La Côte d’Ivoire se positionne comme l’une des économies les plus vigoureuses d’Afrique de l’Ouest, avec un secteur agricole historique qui a longtemps été le pilier de sa croissance. À l’indépendance, l’agriculture représentait près de 50 % du PIB national. Aujourd’hui, bien que son poids économique ait diminué pour atteindre 15,9 % du PIB en 2024, ce secteur reste un moteur essentiel de l’emploi et du commerce extérieur.

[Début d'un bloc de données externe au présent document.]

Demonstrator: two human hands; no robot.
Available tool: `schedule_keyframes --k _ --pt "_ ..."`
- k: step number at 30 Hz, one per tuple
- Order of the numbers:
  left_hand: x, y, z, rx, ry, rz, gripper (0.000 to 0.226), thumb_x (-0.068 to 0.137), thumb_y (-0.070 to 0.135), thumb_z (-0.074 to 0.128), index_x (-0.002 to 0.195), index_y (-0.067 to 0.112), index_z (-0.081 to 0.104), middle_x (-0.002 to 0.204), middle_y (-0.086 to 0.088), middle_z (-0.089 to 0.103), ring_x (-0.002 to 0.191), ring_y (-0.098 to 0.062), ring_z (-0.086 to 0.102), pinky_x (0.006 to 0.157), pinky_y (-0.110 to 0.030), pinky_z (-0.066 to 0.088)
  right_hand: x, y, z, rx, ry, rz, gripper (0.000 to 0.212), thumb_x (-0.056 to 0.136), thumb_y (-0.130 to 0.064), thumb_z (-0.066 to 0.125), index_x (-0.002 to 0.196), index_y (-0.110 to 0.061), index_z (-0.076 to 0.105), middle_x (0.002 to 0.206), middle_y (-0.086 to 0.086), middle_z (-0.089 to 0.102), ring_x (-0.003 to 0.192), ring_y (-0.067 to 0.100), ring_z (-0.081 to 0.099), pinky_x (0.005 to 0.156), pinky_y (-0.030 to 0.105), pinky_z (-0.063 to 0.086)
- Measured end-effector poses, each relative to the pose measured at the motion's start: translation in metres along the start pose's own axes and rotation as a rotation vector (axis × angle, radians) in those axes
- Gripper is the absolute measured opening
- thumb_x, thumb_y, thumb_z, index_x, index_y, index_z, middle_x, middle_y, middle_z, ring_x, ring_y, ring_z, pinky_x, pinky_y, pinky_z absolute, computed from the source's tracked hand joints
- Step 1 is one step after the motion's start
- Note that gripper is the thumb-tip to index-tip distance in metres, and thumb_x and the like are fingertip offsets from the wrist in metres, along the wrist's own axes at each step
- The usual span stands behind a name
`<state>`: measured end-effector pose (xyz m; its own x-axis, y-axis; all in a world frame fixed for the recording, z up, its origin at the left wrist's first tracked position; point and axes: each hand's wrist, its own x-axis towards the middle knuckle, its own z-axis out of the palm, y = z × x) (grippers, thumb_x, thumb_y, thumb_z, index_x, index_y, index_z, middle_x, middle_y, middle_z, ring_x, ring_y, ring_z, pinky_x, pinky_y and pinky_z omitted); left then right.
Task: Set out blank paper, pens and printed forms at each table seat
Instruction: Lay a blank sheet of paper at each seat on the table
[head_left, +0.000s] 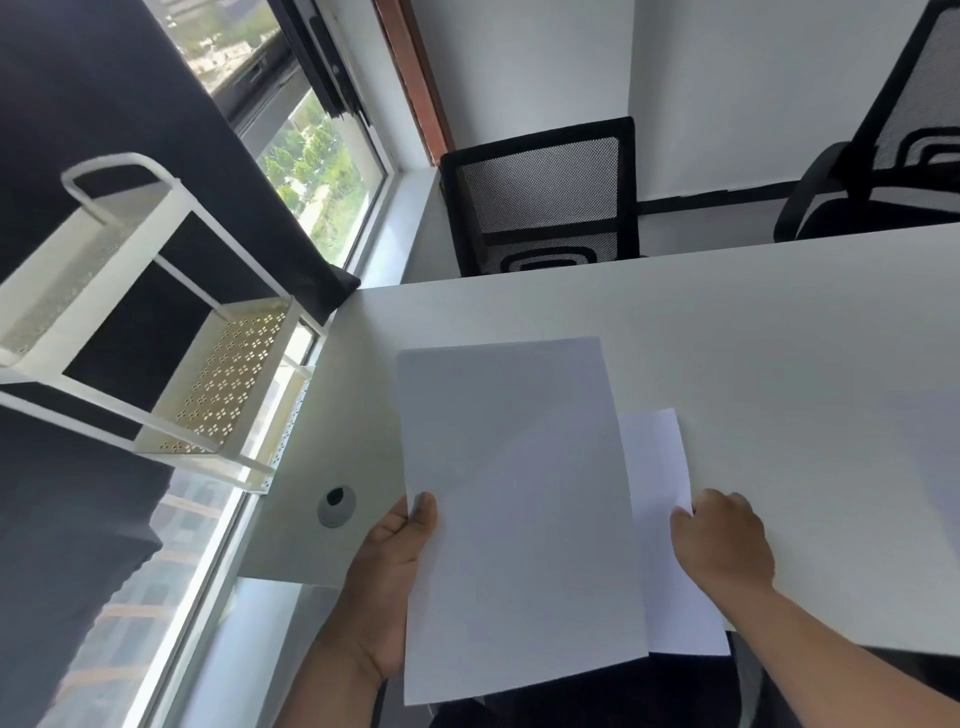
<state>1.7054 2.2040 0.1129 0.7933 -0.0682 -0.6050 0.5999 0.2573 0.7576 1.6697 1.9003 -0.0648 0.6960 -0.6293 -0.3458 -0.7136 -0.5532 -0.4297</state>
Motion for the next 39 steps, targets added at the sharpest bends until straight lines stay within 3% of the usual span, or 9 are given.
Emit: schedule_keyframes --k 7,10,12,14,16,18,24,28,39 --pt "0.005 -0.002 0.002 0.01 -0.018 -0.022 0.032 0.106 0.027 0.059 0.128 0.012 0.076 0.125 -0.018 0.08 0.101 -0.034 0.082 0.072 -0.045 0.068 -0.007 -0.008 -0.006 0.031 0.046 0.052 0.037 0.098 -0.028 0.07 0.113 0.002 0.055 0.114 0.021 0.049 0.107 0.042 0.051 0.074 0.043 0.043" --pt "0.005 0.0 0.006 0.009 -0.036 -0.01 0.036 0.102 0.03 0.061 0.129 0.012 0.076 0.126 -0.018 0.08 0.102 -0.034 0.082 0.073 -0.044 0.069 -0.019 -0.028 -0.021 0.187 0.061 -0.078 0.042 0.099 -0.045 0.063 0.112 -0.006 0.06 0.117 0.014 0.054 0.111 0.036 0.051 0.083 0.044 0.044" --pt "0.002 0.003 0.01 0.006 -0.052 0.0 0.036 0.102 0.029 0.06 0.129 0.011 0.075 0.125 -0.018 0.08 0.101 -0.033 0.082 0.071 -0.044 0.068 -0.031 -0.049 -0.039 0.431 -0.095 -0.135 0.058 0.101 -0.064 0.048 0.097 -0.008 0.061 0.1 0.003 0.062 0.095 0.027 0.058 0.081 0.042 0.046" --pt "0.0 0.006 0.013 0.012 -0.064 0.013 0.036 0.102 0.029 0.06 0.128 0.01 0.075 0.123 -0.018 0.081 0.098 -0.032 0.083 0.07 -0.043 0.068 -0.045 -0.071 -0.064 0.761 -0.378 -0.111 0.072 0.107 -0.072 0.032 0.103 -0.011 0.07 0.095 -0.002 0.073 0.089 0.02 0.067 0.085 0.039 0.049" --pt "-0.003 0.011 0.018 0.043 -0.071 0.027 0.04 0.098 0.031 0.062 0.129 0.01 0.075 0.124 -0.018 0.081 0.1 -0.033 0.082 0.072 -0.043 0.069 -0.063 -0.086 -0.091 1.144 -0.66 -0.043 0.067 0.11 -0.068 0.027 0.127 -0.026 0.076 0.121 -0.005 0.08 0.113 0.013 0.075 0.103 0.04 0.051" --pt "-0.01 0.018 0.023 0.07 -0.085 0.042 0.043 0.097 0.034 0.064 0.132 0.011 0.074 0.127 -0.017 0.08 0.104 -0.033 0.082 0.075 -0.044 0.068 -0.079 -0.096 -0.119 1.27 -0.734 -0.059 0.056 0.112 -0.059 0.035 0.135 -0.027 0.074 0.131 0.0 0.078 0.122 0.02 0.074 0.106 0.045 0.051" --pt "-0.032 0.044 0.058 0.155 -0.154 0.149 0.042 0.102 0.034 0.06 0.135 0.011 0.074 0.125 -0.016 0.08 0.11 -0.036 0.08 0.091 -0.05 0.064 -0.098 -0.102 -0.179 1.084 -0.437 -0.236 0.019 0.102 -0.006 0.067 0.118 -0.01 0.076 0.111 0.014 0.082 0.095 0.033 0.08 0.08 0.042 0.063" --pt "-0.067 0.066 0.1 0.161 -0.261 0.222 0.035 0.108 0.03 0.055 0.131 0.013 0.075 0.123 -0.016 0.081 0.106 -0.038 0.081 0.085 -0.052 0.068 -0.119 -0.095 -0.247 1.092 -0.306 -0.303 0.017 0.102 -0.007 0.068 0.117 -0.01 0.076 0.109 0.013 0.082 0.091 0.031 0.08 0.073 0.037 0.062" --pt "-0.183 0.09 0.222 0.088 -0.587 0.318 0.043 0.092 0.029 0.06 0.127 0.008 0.075 0.12 -0.019 0.081 0.096 -0.032 0.083 0.069 -0.039 0.069 -0.199 -0.022 -0.412 1.165 0.026 -0.397 0.017 0.103 -0.009 0.069 0.118 -0.01 0.076 0.11 0.014 0.082 0.098 0.038 0.08 0.086 0.05 0.064"
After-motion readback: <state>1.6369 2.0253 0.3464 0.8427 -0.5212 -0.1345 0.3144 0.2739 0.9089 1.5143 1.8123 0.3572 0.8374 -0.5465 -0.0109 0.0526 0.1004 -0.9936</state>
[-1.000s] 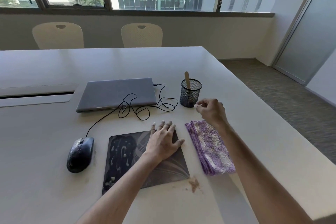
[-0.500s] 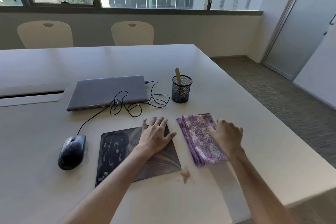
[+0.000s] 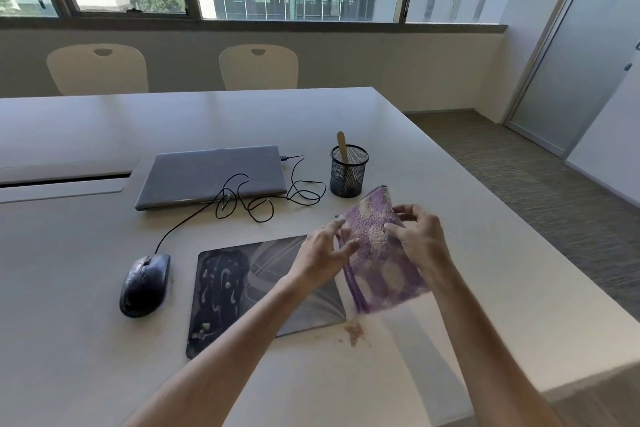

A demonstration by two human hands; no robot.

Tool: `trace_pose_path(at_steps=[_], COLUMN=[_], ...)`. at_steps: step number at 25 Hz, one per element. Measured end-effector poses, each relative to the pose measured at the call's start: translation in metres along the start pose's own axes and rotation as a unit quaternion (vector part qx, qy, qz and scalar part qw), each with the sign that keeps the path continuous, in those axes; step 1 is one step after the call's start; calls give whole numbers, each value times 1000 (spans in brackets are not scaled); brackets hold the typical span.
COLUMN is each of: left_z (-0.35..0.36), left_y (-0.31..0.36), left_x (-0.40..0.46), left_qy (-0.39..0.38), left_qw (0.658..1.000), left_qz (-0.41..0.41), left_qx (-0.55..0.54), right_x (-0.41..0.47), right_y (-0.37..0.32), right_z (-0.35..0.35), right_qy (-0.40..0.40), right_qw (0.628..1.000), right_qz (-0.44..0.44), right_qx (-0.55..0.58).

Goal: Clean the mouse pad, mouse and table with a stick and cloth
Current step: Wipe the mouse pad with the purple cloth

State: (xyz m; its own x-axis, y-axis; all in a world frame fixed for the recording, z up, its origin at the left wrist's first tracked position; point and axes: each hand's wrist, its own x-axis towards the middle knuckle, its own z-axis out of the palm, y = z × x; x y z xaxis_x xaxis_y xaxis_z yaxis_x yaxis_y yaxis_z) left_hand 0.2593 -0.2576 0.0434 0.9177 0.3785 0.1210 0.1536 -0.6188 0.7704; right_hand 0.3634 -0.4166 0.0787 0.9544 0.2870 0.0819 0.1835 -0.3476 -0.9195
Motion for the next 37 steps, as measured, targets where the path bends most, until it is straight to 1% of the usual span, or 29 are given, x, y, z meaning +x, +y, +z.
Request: trace_pose_path(at_steps=[3,5,8,11,12,13,15,17,18,20,22,24,25,26,28,30,31,33,34,35,36,37], left_z=[-8,-14,-23,-34,-37,-41,-49,-55,-58,-61,-65,-74,-78,-82,-88,-94,-97,-103,-106,-110,-115,-122], left_y=[5,6,8,12,11,10,6,1,0,-1,0,1,2,4,4,4,3,-2,-5,-10,-16,-25], left_x=[0,-2,-6,-13,-16,-18,-23,-29,-32,-38,-42,-47,-50,-53,-61,-69,-73,-80,-83,-86,-89,-93], left_qy=[19,21,5,-4,6,24,65,99,113,137,156,167,166,160,130,89,69,39,38,50,74,103], left_qw=[989,967,910,848,837,839,856,861,859,855,851,849,849,850,856,866,872,885,893,906,927,956], left_qz=[-44,-83,-138,-159,-161,-161,-153,-132,-118,-92,-76,-73,-72,-68,-46,-18,-8,-4,-12,-25,-38,-47], left_qx=[-138,-240,-391,-506,-522,-520,-489,-482,-485,-491,-496,-496,-496,-498,-499,-492,-485,-465,-448,-420,-365,-269], right_x=[-5,-7,-9,-11,-13,-15,-20,-25,-29,-39,-48,-60,-65,-70,-77,-80,-78,-72,-71,-68,-67,-65], right_y=[-19,-27,-34,-38,-39,-40,-40,-41,-43,-48,-54,-62,-66,-70,-76,-82,-83,-82,-83,-82,-82,-81], right_z=[4,6,13,22,25,29,37,46,52,63,75,88,94,100,111,118,122,127,127,128,129,129], right_qy=[-17,-35,-65,-78,-76,-72,-48,-19,-10,-7,-16,-43,-70,-103,-154,-174,-187,-222,-230,-221,-197,-166], right_qw=[991,978,950,942,945,951,971,993,997,994,983,967,962,960,966,975,977,962,958,963,973,981], right_qz=[-13,-2,27,32,29,23,0,-38,-59,-102,-154,-202,-209,-204,-177,-133,-95,-17,-8,-21,-47,-81], right_qx=[135,206,303,324,316,301,234,114,57,-30,-94,-149,-161,-160,-110,-16,46,160,173,156,113,65])
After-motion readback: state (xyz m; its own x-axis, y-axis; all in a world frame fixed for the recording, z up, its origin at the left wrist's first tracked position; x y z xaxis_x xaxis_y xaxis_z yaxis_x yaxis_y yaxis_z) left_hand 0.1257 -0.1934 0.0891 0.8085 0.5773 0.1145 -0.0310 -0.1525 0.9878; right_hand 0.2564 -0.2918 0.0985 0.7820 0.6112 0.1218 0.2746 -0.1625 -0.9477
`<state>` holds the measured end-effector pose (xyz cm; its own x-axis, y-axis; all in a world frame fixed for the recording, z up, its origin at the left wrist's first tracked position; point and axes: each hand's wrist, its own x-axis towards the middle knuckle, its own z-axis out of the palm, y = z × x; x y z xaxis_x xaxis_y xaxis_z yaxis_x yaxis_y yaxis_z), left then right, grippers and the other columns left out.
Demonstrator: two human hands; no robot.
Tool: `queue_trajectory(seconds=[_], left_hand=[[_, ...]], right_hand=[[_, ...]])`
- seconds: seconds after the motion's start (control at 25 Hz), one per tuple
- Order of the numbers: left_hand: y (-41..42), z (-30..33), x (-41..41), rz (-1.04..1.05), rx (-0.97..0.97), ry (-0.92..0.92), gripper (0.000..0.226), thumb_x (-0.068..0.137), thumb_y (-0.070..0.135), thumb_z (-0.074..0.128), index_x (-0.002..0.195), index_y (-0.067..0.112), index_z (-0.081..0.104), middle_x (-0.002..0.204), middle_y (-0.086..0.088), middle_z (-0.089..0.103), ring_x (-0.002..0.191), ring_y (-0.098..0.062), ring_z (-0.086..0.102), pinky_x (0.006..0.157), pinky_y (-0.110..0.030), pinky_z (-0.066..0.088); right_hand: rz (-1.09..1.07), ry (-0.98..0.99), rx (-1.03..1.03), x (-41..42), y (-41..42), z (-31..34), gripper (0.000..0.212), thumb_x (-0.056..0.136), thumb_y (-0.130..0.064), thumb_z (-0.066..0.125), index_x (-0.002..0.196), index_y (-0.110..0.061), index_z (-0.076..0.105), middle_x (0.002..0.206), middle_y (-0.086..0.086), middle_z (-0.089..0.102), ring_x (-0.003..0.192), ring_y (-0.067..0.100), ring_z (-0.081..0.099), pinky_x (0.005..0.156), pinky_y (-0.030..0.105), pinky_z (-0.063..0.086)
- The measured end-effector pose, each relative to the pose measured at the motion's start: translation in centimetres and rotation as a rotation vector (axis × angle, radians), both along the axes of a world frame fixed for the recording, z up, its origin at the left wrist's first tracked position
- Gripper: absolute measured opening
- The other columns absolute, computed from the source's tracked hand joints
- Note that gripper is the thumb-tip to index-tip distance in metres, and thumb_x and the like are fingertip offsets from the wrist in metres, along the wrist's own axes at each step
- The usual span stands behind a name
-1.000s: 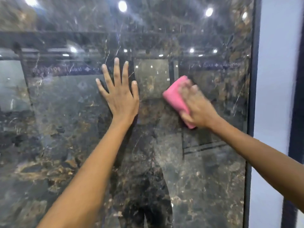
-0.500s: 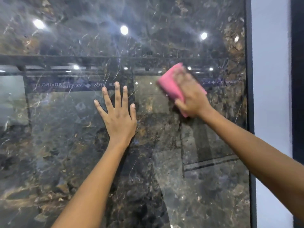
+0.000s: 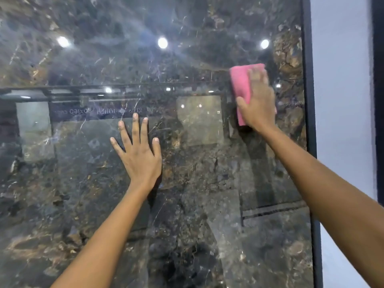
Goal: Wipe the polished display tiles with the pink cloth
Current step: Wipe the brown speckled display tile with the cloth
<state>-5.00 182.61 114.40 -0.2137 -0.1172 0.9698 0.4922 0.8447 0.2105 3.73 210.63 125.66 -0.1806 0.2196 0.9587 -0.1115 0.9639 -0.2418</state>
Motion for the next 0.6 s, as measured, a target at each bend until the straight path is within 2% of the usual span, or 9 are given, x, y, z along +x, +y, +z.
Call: queue_trajectory(seconds=[0.04, 0.08, 0.12, 0.24, 0.32, 0.4, 0.52, 0.56, 0.6], left_hand=[[0.9, 0.1, 0.6, -0.039, 0.058, 0.011, 0.058, 0.099, 0.034, 0.035, 0.154, 0.024, 0.022, 0.163, 0.001, 0.011, 0.15, -0.029, 0.002, 0.117, -0.06, -0.002], [2.2, 0.3, 1.3, -0.084, 0.102, 0.036, 0.056, 0.098, 0.033, 0.036, 0.152, 0.023, 0.025, 0.163, -0.001, 0.015, 0.15, -0.029, 0.006, 0.116, -0.059, -0.001], [4.0, 0.7, 2.0, -0.13, 0.126, 0.067, 0.055, 0.098, 0.032, 0.036, 0.151, 0.022, 0.027, 0.161, -0.004, 0.018, 0.149, -0.03, 0.01, 0.116, -0.057, 0.0], [9.3, 1.2, 3.2, -0.223, 0.143, 0.074, 0.054, 0.098, 0.033, 0.033, 0.15, 0.019, 0.031, 0.16, -0.005, 0.023, 0.148, -0.029, 0.014, 0.117, -0.054, 0.002], [11.3, 0.4, 2.7, -0.167, 0.091, 0.03, 0.055, 0.1, 0.036, 0.028, 0.153, 0.02, 0.027, 0.162, -0.001, 0.018, 0.15, -0.028, 0.008, 0.118, -0.054, 0.0], [11.7, -0.8, 1.7, -0.021, -0.003, 0.007, 0.057, 0.101, 0.04, 0.024, 0.156, 0.022, 0.019, 0.164, -0.001, 0.009, 0.15, -0.03, 0.0, 0.119, -0.053, -0.002], [11.6, -1.4, 1.2, 0.077, -0.015, 0.007, 0.058, 0.102, 0.04, 0.024, 0.157, 0.022, 0.014, 0.164, -0.002, 0.003, 0.15, -0.03, -0.004, 0.119, -0.049, -0.007], [11.7, -1.3, 1.2, 0.075, -0.007, 0.003, 0.058, 0.102, 0.04, 0.024, 0.157, 0.022, 0.014, 0.164, -0.001, 0.003, 0.15, -0.03, -0.003, 0.119, -0.049, -0.007], [11.9, -1.2, 1.3, 0.076, -0.007, 0.002, 0.058, 0.102, 0.04, 0.025, 0.157, 0.022, 0.015, 0.164, -0.001, 0.004, 0.15, -0.03, -0.003, 0.119, -0.048, -0.007]], right_hand=[[0.011, 0.049, -0.237, 0.0, -0.1, -1.5, 0.076, 0.086, -0.031, 0.05, 0.153, -0.014, 0.018, 0.159, 0.01, 0.017, 0.144, 0.028, 0.02, 0.114, 0.053, 0.023], [0.014, 0.086, -0.302, -0.3, -0.9, -3.9, 0.078, 0.086, -0.028, 0.054, 0.153, -0.012, 0.017, 0.16, 0.01, 0.014, 0.145, 0.027, 0.016, 0.116, 0.051, 0.019], [0.037, 0.098, -0.158, -1.0, -1.9, -6.6, 0.08, 0.082, -0.025, 0.058, 0.152, -0.008, 0.021, 0.159, 0.012, 0.015, 0.145, 0.027, 0.016, 0.118, 0.048, 0.016], [0.066, -0.06, 0.834, -1.6, -2.9, -15.0, 0.081, 0.073, -0.032, 0.06, 0.146, -0.005, 0.036, 0.154, 0.013, 0.03, 0.144, 0.025, 0.023, 0.12, 0.038, 0.009], [0.011, -0.046, 1.024, -1.1, 1.8, -14.2, 0.078, 0.076, -0.038, 0.052, 0.146, -0.007, 0.036, 0.153, 0.011, 0.033, 0.146, 0.02, 0.019, 0.121, 0.035, 0.004], [-0.012, 0.005, 0.663, -0.2, 6.8, -10.6, 0.077, 0.078, -0.035, 0.05, 0.148, -0.007, 0.032, 0.155, 0.012, 0.028, 0.147, 0.014, 0.009, 0.121, 0.033, 0.006], [-0.02, 0.077, -0.338, 0.9, 7.9, -6.0, 0.073, 0.087, -0.028, 0.043, 0.153, -0.012, 0.017, 0.161, 0.007, 0.011, 0.148, 0.019, 0.005, 0.119, 0.047, 0.013], [0.006, 0.052, -0.397, 0.6, 5.7, -5.6, 0.071, 0.086, -0.029, 0.037, 0.153, -0.012, 0.019, 0.16, 0.006, 0.012, 0.148, 0.023, 0.009, 0.118, 0.052, 0.017], [0.045, 0.018, -0.197, 0.1, 3.2, -5.8, 0.072, 0.083, -0.031, 0.032, 0.152, -0.012, 0.021, 0.16, 0.005, 0.013, 0.147, 0.024, 0.011, 0.118, 0.053, 0.016]])
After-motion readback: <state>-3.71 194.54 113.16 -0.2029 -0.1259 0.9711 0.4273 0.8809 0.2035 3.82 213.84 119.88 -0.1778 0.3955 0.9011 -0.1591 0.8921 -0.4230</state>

En 2025, l’agriculture emploie directement 46 % de la population active ivoirienne et génère plus de la moitié des exportations du pays (51,5 %). Cependant, ce secteur fait face à des disparités sociales marquées : le taux de pauvreté atteint 54,4 % en milieu rural, contre une moyenne nationale de 37,5 %. Parmi les agriculteurs, près de 90 % appartiennent au premier décile de revenus, illustrant une précarité économique persistante. Dans la filière cacao, cette situation est encore plus alarmante, avec 60 % des producteurs vivant sous le seuil de pauvreté.

Les cultures de rente, comme le cacao, les noix de cajou ou le caoutchouc naturel (dont la Côte d’Ivoire est le 1er producteur mondial pour le cacao et les noix de cajou, et le 3e pour le caoutchouc), structurent l’économie agricole. Pourtant, le pays reste dépendant des importations pour ses besoins en céréales et en poissons, essentiels à l’alimentation urbaine. La production vivrière, quant à elle, repose majoritairement sur une économie informelle, limitant l’accès des producteurs aux marchés organisés.